Friday, April 25, 2014

A Blog of Thrones (Chapter 46) Daenerys V: Beggars Can’t Be Boozers

Previously on A Game of Thrones, Ned Stark made the least worst decision for the wrong reasons.


Daenerys is eating a heart. They say it's a horse heart. They also say it is both "raw" and "steaming."
The heart was steaming in the cool evening air when Khal Drogo set it before her, raw and bloody.
See? Now, the narration goes on to mention that he literally just carved it out of a stallion - with stone knives, mind you, because steel is forbidden inside Vaes Dothrak - but are horses' innards really so hot that their hearts will steam when you rip them out? Must test.

Anyway, George really gets to indulge his food fetish here.  It's a full page from her first bite to her last swallow.  Then she screams that a prince rides inside her. Wait, I thought the Dothraki had the whole "rule by the strong" thing going on. Who the hell says that Rhaego is going to be a khal just because Drogo is?

So then the crones make their pronouncements about how great and awesome and so on Rhaego will be.  Dany muses about how she'll be forced to join the crones once Drogo dies, and then they (Dany and Drogo) have pregger sex. We learn that stamina isn't Drogo's strong suite.  (Actually, for all the dirty f*ckery that goes on in the HBO "version,"* the sex scenes in the books are rather workmanlike. I think the longest passage is when Dany sleeps with one of her handmaidens in the third book. Can't imagine why.)

*I'm coming to the conclusion that the show has gotten progressively worse since, oh, the first season.  Correct me if I'm wrong, but I don't think there's any full frontal nudity in Season One - yes, there's that Littleprick exposition scene, but even that is restrained compared to any scene involving Oberyn Martell and a brothel in Season Four.  It's like they sacrificed their quality control to get some porn stars in there. I like Show!Tywin and Show!Margaery more than their book counterparts, and that's mainly because they're much more fleshed out than they were in the books (if this were that kind of blog, you'd get a topless Natalie Dormer pic on the "fleshed out" line, but note that it's been almost two whole seasons since she got her boobs out and she's managed to hold our interest all the same), and the rest is honestly fast approaching the level of meh. /rant

Drogo has a hall, with the roof rolled up so the moon can come in - HBO you hacks - and everybody's getting drunk on fermented mare's milk, but Dany is convinced there won't be any violent murder here because no steel is permitted. Doctor Who may have generally failed its original "edutainment" mission but one thing the very first serial taught me was that you can kill someone with a stone knife, which, as was mentioned on the very first page of this chapter, they have. Geez, Dany, think outside the box a bit here or you'll never have what it takes to be a queen.

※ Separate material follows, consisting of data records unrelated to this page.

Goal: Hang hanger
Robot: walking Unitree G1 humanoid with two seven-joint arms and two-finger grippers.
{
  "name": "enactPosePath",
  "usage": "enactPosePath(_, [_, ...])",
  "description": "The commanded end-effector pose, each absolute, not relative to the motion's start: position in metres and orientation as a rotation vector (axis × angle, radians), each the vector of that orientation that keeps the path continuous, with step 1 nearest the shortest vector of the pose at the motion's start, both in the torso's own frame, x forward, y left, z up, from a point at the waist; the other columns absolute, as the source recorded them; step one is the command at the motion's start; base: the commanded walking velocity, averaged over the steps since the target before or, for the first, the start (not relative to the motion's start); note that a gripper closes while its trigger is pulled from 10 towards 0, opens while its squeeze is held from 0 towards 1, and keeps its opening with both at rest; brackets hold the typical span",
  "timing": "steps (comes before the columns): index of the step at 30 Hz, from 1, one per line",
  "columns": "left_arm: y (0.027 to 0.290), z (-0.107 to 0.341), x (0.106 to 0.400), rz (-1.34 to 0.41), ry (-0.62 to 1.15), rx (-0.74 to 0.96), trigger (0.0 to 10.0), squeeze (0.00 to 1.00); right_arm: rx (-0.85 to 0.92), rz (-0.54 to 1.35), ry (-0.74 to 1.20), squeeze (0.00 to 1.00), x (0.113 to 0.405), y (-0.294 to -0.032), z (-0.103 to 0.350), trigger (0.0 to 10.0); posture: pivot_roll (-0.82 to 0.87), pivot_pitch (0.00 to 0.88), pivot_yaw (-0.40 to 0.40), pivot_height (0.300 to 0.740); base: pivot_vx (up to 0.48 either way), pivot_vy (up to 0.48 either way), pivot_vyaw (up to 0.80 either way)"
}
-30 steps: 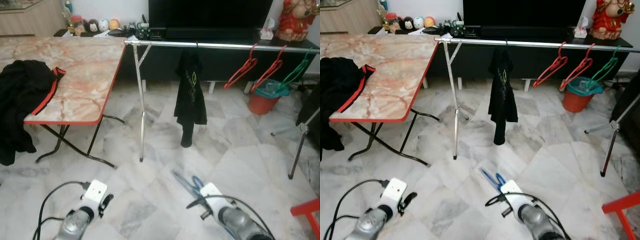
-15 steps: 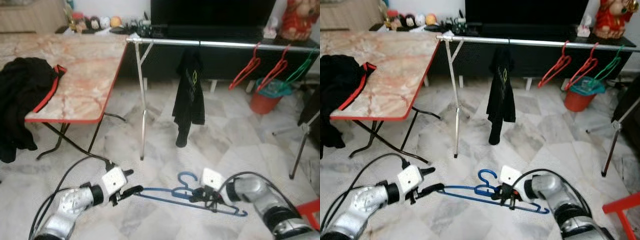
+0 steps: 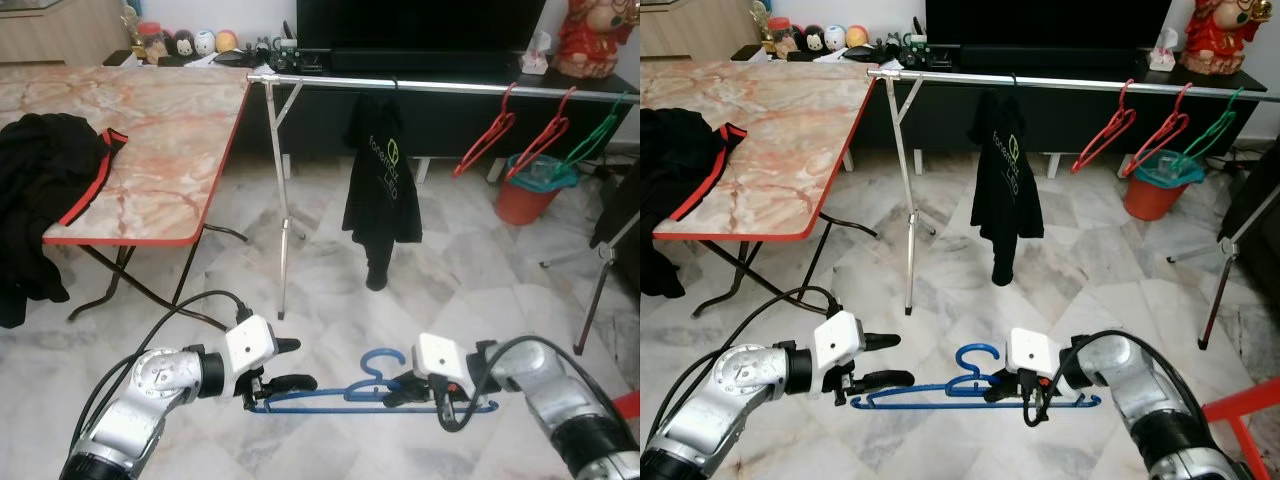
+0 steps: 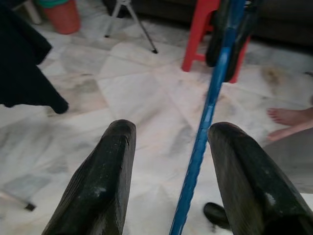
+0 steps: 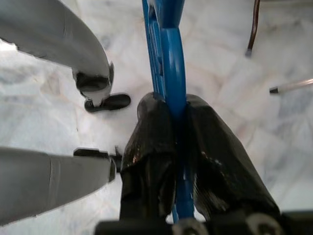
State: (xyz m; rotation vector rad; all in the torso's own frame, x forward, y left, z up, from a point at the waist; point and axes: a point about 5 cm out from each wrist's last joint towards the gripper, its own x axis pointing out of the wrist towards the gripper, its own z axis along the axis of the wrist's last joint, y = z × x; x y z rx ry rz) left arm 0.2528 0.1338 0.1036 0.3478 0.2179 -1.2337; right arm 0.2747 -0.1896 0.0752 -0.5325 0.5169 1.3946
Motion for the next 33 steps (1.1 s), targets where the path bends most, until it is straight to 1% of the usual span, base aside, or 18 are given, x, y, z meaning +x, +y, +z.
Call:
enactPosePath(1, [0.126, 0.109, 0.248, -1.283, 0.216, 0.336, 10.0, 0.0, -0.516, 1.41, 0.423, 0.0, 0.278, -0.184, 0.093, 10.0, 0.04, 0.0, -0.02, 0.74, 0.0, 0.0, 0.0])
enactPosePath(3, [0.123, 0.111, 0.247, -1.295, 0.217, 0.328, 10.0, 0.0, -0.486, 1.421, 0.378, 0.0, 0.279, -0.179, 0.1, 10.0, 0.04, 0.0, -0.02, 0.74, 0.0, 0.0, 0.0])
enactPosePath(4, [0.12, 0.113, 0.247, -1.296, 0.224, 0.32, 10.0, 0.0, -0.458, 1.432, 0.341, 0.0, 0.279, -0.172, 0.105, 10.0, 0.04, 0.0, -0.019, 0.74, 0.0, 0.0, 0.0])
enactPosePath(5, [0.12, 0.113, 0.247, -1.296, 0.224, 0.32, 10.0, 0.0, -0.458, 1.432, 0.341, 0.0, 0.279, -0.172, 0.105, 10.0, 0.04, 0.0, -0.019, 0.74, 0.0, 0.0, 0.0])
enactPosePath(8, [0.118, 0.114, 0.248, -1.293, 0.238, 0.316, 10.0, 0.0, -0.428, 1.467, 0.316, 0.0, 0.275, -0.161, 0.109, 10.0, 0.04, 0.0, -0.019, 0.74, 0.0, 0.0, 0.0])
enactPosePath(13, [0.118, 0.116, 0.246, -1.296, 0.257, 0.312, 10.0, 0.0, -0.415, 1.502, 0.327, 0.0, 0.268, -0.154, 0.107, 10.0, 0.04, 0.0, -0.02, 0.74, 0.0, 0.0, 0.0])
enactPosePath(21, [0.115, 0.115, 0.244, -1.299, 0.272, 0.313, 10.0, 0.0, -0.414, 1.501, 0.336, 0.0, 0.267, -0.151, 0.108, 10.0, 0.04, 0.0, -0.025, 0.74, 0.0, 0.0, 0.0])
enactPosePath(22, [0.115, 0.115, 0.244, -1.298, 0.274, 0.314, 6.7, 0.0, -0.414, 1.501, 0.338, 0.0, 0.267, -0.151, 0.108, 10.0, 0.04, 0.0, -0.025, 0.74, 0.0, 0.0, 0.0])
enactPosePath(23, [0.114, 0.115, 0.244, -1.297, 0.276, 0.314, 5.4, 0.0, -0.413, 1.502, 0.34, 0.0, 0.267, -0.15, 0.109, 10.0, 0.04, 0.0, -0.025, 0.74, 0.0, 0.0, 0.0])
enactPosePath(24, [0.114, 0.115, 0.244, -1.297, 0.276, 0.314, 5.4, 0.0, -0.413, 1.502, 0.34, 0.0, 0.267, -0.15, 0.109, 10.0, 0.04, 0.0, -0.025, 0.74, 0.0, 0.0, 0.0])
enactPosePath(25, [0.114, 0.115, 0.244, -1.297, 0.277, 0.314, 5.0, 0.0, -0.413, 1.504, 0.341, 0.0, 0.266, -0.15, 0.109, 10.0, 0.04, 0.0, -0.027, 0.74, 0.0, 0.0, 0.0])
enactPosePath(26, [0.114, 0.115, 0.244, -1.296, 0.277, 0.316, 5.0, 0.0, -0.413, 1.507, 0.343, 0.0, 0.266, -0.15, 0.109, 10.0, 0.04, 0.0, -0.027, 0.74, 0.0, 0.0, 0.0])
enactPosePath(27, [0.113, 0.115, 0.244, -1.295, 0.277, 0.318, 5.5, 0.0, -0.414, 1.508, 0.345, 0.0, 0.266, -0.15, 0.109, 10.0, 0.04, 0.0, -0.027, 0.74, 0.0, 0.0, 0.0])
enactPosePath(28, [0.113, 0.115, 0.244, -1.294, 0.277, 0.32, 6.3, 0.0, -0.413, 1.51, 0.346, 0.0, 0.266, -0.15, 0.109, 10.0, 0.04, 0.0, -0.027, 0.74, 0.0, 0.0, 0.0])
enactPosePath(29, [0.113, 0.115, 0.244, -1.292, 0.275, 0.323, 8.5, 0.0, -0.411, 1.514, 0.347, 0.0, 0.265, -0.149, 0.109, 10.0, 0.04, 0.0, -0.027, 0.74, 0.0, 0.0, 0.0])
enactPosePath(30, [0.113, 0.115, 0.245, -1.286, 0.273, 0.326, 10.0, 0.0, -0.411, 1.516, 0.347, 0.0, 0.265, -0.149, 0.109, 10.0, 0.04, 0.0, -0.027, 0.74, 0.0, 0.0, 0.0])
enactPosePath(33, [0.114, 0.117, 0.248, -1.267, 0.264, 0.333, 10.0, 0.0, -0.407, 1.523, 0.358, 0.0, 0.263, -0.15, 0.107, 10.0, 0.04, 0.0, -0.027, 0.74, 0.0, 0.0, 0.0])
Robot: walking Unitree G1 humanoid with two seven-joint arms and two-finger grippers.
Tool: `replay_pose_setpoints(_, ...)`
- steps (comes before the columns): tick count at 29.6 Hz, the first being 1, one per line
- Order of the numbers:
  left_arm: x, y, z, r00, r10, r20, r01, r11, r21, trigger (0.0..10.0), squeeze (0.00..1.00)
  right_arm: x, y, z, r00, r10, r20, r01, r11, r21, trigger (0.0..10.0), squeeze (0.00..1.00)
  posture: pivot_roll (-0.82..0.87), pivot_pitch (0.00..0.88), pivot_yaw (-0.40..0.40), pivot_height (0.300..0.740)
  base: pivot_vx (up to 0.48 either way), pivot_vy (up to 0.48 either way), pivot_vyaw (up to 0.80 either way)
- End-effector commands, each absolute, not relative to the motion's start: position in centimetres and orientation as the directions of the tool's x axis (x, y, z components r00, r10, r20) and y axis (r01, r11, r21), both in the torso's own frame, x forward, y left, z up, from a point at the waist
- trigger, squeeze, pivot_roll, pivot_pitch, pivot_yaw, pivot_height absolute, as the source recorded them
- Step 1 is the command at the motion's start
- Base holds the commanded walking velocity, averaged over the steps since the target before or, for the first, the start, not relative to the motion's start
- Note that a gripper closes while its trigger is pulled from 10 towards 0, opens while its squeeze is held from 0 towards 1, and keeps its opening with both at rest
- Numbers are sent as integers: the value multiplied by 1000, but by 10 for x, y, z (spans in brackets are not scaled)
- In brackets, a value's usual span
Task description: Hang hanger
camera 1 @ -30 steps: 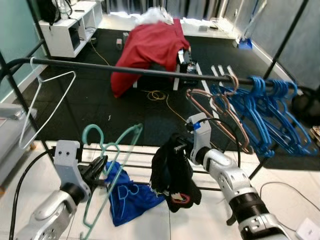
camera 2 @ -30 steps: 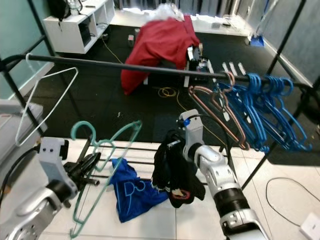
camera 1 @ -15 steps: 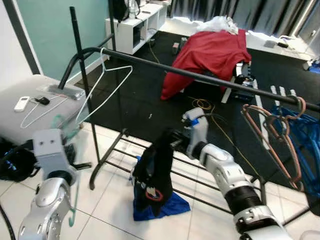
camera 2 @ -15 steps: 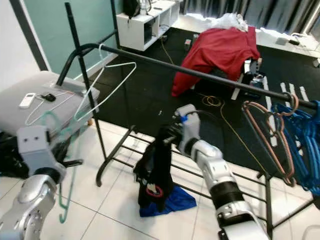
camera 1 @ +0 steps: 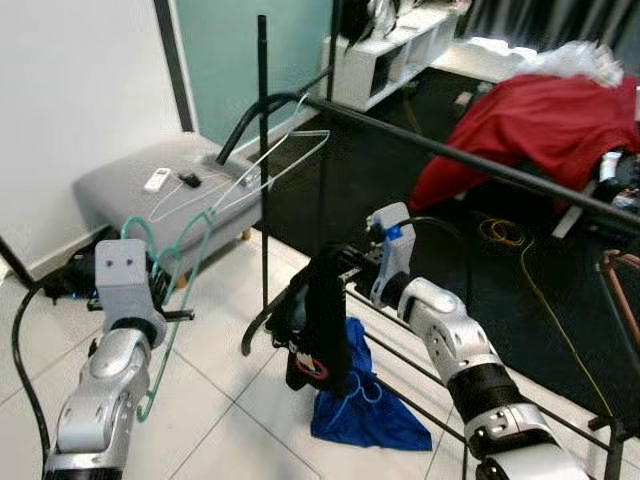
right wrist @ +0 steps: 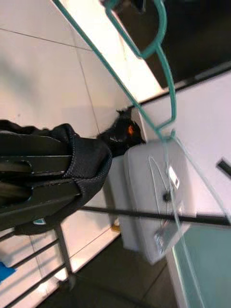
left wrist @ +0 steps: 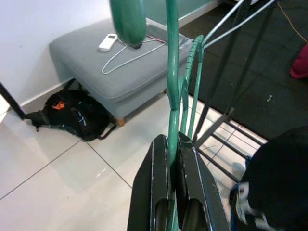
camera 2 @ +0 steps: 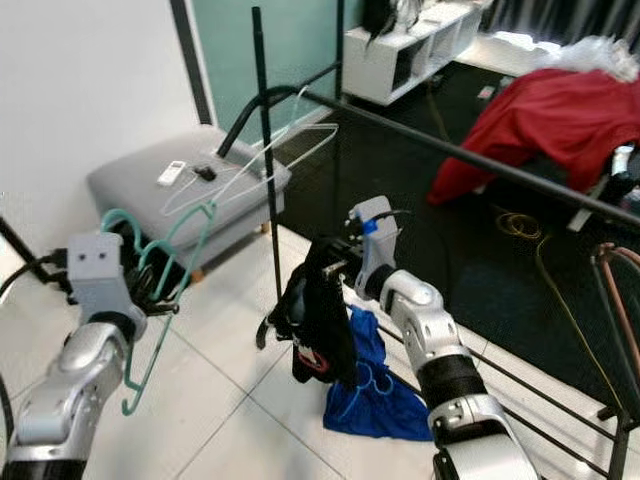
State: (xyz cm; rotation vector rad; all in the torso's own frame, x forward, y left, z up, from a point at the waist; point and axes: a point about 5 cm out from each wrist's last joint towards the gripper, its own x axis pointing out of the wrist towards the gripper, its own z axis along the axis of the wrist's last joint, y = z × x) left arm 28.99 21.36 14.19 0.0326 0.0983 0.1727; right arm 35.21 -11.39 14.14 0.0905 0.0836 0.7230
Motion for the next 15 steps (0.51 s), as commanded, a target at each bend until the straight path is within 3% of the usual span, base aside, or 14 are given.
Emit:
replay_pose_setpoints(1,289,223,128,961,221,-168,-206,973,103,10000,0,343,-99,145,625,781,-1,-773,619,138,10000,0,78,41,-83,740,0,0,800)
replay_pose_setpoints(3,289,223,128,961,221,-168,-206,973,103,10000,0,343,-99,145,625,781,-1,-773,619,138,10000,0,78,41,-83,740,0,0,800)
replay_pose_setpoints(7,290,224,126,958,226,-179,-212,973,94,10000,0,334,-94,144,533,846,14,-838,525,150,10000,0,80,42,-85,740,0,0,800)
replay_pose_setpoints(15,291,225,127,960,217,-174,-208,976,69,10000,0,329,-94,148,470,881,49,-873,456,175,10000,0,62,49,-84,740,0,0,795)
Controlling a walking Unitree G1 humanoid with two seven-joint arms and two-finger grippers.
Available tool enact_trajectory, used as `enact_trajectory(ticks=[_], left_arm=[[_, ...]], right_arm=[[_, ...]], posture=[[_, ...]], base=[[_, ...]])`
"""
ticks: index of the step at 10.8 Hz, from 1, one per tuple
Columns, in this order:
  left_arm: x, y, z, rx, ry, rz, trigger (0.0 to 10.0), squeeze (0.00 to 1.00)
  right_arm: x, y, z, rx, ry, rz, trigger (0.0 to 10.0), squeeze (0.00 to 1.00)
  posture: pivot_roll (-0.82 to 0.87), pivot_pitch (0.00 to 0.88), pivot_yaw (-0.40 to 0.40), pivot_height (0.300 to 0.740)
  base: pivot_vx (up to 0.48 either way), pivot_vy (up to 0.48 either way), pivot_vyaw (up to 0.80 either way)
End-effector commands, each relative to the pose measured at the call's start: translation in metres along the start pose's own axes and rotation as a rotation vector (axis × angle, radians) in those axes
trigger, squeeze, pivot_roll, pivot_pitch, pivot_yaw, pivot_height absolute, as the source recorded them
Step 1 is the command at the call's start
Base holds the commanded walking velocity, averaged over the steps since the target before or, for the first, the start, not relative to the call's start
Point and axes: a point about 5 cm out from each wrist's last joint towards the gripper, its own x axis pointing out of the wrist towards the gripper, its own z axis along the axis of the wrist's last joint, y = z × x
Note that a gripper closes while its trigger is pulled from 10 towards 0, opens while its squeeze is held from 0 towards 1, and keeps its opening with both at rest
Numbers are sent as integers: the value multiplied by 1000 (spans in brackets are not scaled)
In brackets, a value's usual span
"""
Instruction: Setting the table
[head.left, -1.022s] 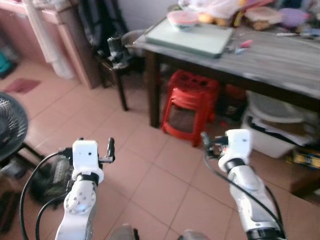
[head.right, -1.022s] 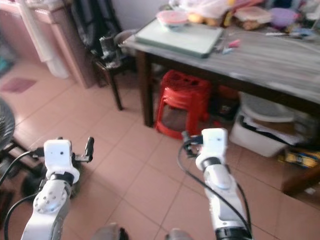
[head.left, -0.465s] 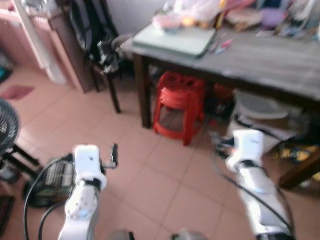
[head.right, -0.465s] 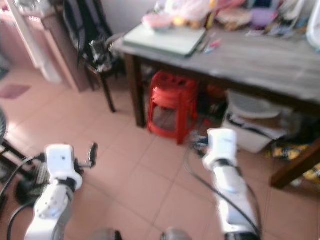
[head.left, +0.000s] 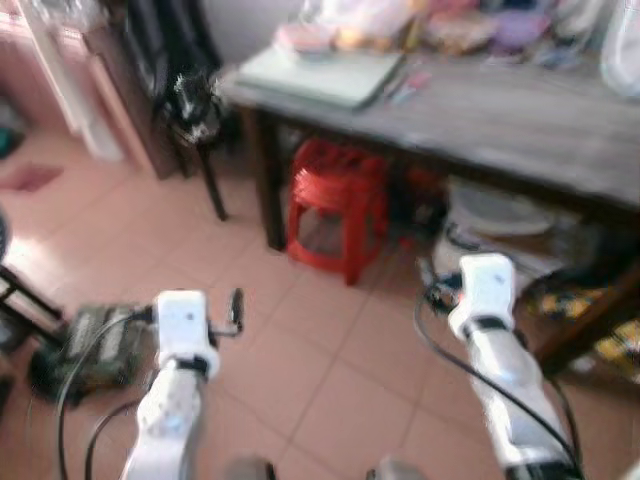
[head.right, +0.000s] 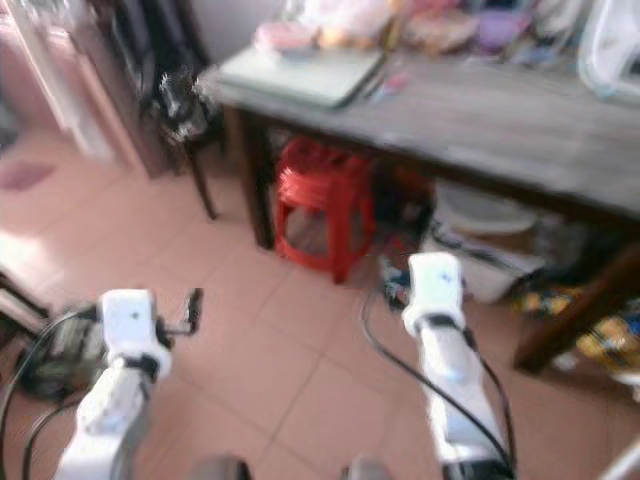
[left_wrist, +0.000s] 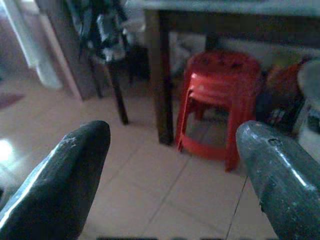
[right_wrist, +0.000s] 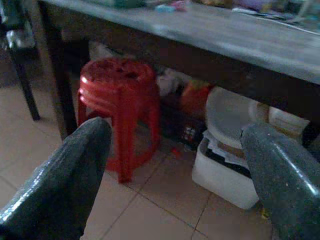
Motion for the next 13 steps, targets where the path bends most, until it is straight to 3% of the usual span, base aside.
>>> enact_trajectory(ticks=[1, 2, 4, 6, 11, 13], left_arm=[[0, 4, 0, 26, -3, 2, 10000, 0], [5, 1, 6, 46, -51, -17, 10000, 0], [6, 4, 13, 11, -59, -11, 10000, 0], [-2, 3, 2, -30, -18, -12, 10000, 0], [-8, -4, 3, -58, -8, -46, 10000, 0], [-9, -5, 0, -58, 3, -58, 10000, 0]], right_arm=[[0, 7, 2, 55, -16, 21, 10000, 0], [3, 9, 8, 37, -48, 25, 10000, 0], [8, 9, 17, 22, -85, 36, 10000, 0], [4, 7, 12, 32, -65, 36, 10000, 0], [-7, 7, 18, -2, -107, 42, 10000, 0], [-6, 6, 16, -35, -104, 40, 10000, 0]], posture=[[15, 31, 36, 740], [16, 35, 38, 740], [20, 45, 42, 740], [15, 62, 35, 740], [13, 62, 22, 740], [14, 57, 23, 740]], base=[[0, 0, 0], [0, 0, 0], [0, 0, -800], [0, 0, -800], [0, 0, -800], [0, -292, 0]])
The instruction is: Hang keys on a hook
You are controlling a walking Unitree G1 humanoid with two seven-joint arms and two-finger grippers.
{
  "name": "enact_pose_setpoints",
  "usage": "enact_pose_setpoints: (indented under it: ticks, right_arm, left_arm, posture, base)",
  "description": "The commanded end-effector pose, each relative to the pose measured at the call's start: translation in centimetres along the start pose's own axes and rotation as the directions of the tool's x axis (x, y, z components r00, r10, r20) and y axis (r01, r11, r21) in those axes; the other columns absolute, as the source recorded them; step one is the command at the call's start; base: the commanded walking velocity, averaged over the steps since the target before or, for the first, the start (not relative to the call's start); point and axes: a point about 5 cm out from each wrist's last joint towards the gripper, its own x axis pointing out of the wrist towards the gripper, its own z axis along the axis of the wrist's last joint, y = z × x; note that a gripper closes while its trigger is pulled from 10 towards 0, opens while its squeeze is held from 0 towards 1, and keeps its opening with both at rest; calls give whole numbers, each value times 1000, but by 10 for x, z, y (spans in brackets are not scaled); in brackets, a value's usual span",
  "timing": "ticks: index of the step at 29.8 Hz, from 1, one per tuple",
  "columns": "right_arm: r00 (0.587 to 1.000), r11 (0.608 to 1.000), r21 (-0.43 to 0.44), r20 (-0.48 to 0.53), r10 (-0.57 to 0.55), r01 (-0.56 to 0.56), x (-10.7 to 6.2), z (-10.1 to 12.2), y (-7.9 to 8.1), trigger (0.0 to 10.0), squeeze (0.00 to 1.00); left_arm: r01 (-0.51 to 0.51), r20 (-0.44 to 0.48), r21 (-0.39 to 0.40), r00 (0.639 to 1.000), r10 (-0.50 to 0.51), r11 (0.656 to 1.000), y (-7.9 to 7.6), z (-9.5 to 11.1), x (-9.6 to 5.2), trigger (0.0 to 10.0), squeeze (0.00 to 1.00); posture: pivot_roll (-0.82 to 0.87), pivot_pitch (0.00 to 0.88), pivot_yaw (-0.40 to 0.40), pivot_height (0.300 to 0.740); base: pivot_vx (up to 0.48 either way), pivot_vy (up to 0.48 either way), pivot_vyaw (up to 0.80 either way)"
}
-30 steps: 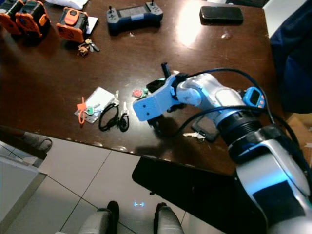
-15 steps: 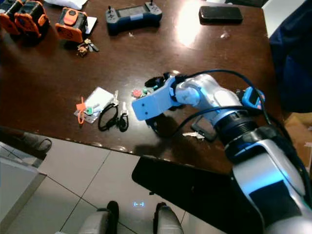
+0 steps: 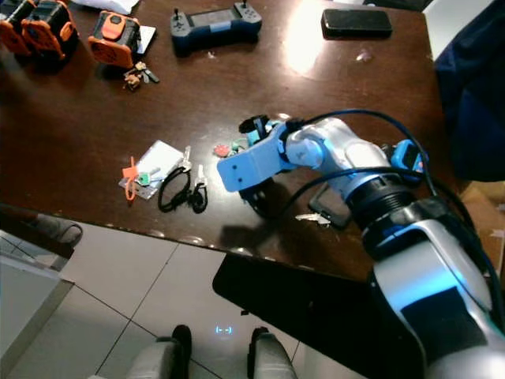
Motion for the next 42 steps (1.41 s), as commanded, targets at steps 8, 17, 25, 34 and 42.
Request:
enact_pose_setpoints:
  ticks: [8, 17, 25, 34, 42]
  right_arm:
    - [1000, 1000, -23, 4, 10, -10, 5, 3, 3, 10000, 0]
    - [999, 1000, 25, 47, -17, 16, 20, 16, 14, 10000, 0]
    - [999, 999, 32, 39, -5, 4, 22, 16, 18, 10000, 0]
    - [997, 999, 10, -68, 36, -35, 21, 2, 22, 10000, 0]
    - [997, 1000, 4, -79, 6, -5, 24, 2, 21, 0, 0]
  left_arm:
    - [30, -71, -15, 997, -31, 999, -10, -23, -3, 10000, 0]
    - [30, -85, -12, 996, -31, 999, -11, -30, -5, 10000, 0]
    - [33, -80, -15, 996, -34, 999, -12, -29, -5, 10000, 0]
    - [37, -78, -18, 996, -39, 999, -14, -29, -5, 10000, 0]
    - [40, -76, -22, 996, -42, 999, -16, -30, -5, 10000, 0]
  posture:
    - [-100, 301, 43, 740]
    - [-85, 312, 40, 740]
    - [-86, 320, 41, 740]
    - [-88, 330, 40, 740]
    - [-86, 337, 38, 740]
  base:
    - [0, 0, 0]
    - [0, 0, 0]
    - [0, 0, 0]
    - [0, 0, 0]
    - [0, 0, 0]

After noting that another Khal has four wives, Dany starts looking for Viserys. Aw. We got a whole five Daenerys pages without waking the dragon.  Ser Jorah McAwesomepants tells her that he's gone to find wine and some sellswords. What a fantastic combination.  By the way, Jorah's got "a place of respect, if not high honor" at the feast.  Not bad for an exile knight in the company of savages.  Jorah also mentioned that he threatened to cut off Viserys's hand when Viserys tried to steal Daenerys's dragon eggs.  Jorah reminds her how incredibly rare they are, which again begs the question of why Illyrio parted with them so easily - I know AFFC reveals that he is part of a plot to put a Targaryen back on the throne, but ADWD reveals that said plot has more moving parts than most people anticipated.

Jorah comments that the name "Rhaego" will make the Usurper's blood run cold - you know, if the Usurper had more than one chapter to live - and then Viserys comes in to crash the party. He's wearing a sword, the moronic cad.  How f*cking ignorant do you have to be not to realize what a bad idea that is? This is like Team Stark and "mayhaps" in the third book, the point where it's evident that this guy is just way too frickin' stupid to live, or to bother caring about.

Viserys threatens to carve Rhaego out of Dany's womb, and the translator is too terrified of being dragged behind Drogo's horse (foreshadowing!) to translate that, so Dany does. It goes about as well as you expect. "Oh, barbarian husband of mine, my psychotic brother wants to kill our unborn child." "Oh, okay, give him his crown then."

And oh boy does he get it.

And they all lived happily ever after.